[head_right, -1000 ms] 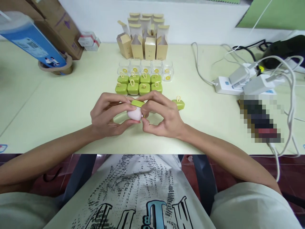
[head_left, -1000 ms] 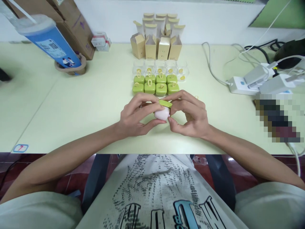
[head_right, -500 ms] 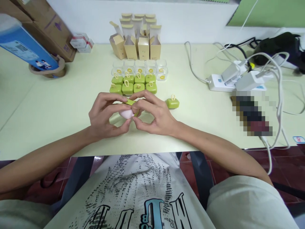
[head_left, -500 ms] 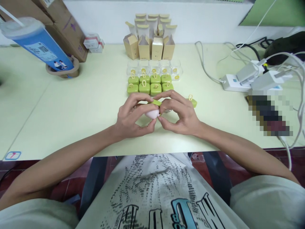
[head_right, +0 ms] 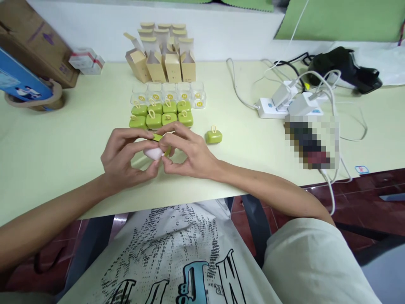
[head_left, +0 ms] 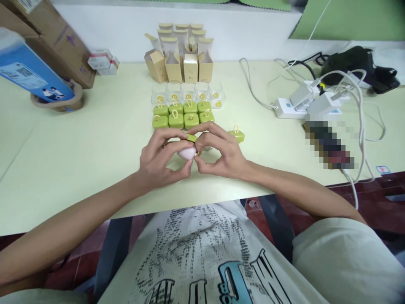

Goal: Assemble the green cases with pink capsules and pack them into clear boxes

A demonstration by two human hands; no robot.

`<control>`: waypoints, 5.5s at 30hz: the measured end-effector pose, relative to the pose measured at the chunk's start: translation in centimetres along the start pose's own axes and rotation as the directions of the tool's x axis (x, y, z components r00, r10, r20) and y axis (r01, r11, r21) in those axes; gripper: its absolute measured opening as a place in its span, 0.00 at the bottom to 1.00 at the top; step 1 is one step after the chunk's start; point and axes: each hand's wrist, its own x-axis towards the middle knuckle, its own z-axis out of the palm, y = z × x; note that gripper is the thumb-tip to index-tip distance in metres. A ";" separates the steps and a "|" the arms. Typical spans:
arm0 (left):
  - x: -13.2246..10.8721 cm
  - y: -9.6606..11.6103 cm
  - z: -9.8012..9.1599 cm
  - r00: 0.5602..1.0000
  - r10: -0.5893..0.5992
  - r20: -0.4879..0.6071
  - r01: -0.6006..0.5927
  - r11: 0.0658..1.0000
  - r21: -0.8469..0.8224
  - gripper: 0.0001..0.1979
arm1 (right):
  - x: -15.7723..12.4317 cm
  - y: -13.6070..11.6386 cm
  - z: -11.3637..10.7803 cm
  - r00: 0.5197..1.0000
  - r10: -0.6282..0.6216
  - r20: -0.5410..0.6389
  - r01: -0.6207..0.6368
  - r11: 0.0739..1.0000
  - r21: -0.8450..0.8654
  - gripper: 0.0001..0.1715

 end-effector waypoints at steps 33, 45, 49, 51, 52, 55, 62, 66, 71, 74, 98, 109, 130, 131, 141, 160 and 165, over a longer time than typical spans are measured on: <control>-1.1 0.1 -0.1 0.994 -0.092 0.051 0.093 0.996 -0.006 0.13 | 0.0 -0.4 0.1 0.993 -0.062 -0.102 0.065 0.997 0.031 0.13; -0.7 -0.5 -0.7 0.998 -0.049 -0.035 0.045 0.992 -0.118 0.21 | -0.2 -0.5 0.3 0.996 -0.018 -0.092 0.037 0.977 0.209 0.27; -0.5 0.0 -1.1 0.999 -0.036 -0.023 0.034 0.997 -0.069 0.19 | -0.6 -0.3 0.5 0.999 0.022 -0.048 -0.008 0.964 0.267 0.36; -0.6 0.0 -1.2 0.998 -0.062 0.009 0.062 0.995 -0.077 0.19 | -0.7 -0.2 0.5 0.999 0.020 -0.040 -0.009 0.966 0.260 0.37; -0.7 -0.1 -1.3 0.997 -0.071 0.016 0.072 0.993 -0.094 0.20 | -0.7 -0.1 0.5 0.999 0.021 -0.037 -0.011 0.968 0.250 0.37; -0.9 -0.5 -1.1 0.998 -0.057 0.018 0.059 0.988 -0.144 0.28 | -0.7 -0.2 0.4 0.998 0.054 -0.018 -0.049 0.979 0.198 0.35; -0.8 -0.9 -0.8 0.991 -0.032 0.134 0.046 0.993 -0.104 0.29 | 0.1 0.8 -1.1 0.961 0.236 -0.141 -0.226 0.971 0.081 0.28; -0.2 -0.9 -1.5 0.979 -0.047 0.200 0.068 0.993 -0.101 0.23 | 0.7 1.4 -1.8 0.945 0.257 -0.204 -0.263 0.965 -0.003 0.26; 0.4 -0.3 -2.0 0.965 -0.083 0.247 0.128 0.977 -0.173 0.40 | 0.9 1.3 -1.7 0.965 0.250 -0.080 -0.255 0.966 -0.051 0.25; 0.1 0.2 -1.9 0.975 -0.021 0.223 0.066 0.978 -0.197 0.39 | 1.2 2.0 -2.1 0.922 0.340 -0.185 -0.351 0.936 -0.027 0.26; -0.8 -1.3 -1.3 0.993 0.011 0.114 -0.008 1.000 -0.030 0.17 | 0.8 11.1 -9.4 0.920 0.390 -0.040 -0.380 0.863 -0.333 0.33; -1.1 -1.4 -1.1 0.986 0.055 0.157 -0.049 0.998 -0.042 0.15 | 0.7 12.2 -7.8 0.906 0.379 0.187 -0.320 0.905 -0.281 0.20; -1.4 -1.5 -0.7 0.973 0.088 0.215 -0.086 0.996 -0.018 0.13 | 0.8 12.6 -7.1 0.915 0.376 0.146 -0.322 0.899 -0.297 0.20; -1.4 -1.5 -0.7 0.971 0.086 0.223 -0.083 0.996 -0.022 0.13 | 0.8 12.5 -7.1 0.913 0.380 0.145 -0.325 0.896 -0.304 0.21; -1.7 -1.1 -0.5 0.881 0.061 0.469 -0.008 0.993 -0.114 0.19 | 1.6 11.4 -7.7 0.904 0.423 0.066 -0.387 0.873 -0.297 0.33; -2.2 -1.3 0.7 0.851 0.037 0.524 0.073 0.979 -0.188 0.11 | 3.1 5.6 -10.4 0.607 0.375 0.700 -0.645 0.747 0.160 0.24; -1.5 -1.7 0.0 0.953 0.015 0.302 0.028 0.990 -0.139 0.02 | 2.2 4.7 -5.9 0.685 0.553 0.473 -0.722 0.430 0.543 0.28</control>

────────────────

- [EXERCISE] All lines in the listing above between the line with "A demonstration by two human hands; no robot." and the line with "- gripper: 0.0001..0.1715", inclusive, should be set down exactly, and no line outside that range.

- [EXERCISE SOLUTION]
A demonstration by two human hands; no robot.

`<control>`: waypoints, 5.5s at 30hz: the measured end-effector pose, relative to the pose measured at the chunk's start: translation in centimetres along the start pose's own axes and rotation as the directions of the tool's x axis (x, y, z components r00, r10, r20) and y axis (r01, r11, r21) in those axes; gripper: its absolute measured opening as a place in its span, 0.00 at the bottom to 1.00 at the top; step 1 is one step after the chunk's start; point and axes: each hand's wrist, its own x-axis towards the middle knuckle, its own z-axis out of the palm, y = z × x; note that gripper is the thumb-tip to index-tip distance in metres. A ";" separates the steps and a "|" the arms. Typical spans:
arm0 (left):
  - x: -13.2246..10.8721 cm
  - y: -9.6606..11.6103 cm
  - z: -9.8012..9.1599 cm
  - r00: 0.5602..1.0000
  - r10: -0.5893..0.5992
  - r20: -0.4879..0.6071
  - r01: -0.6006..0.5927
  - r11: 0.0658..1.0000
  - r21: -0.8469..0.8224
  - gripper: 0.0001..0.1979
arm1 (right):
  - x: -15.7723..12.4317 cm
  - y: -13.6070..11.6386 cm
  - z: -11.3637..10.7803 cm
  - r00: 0.5197..1.0000
  - r10: -0.6282..0.6216
  - r20: -0.5410..0.6389
  - r01: -0.6207..0.6368
  - r11: 0.0739..1.0000
  - r21: -0.8450..0.8654
  - gripper: 0.0001..0.1715

This finishes the answer to the exercise.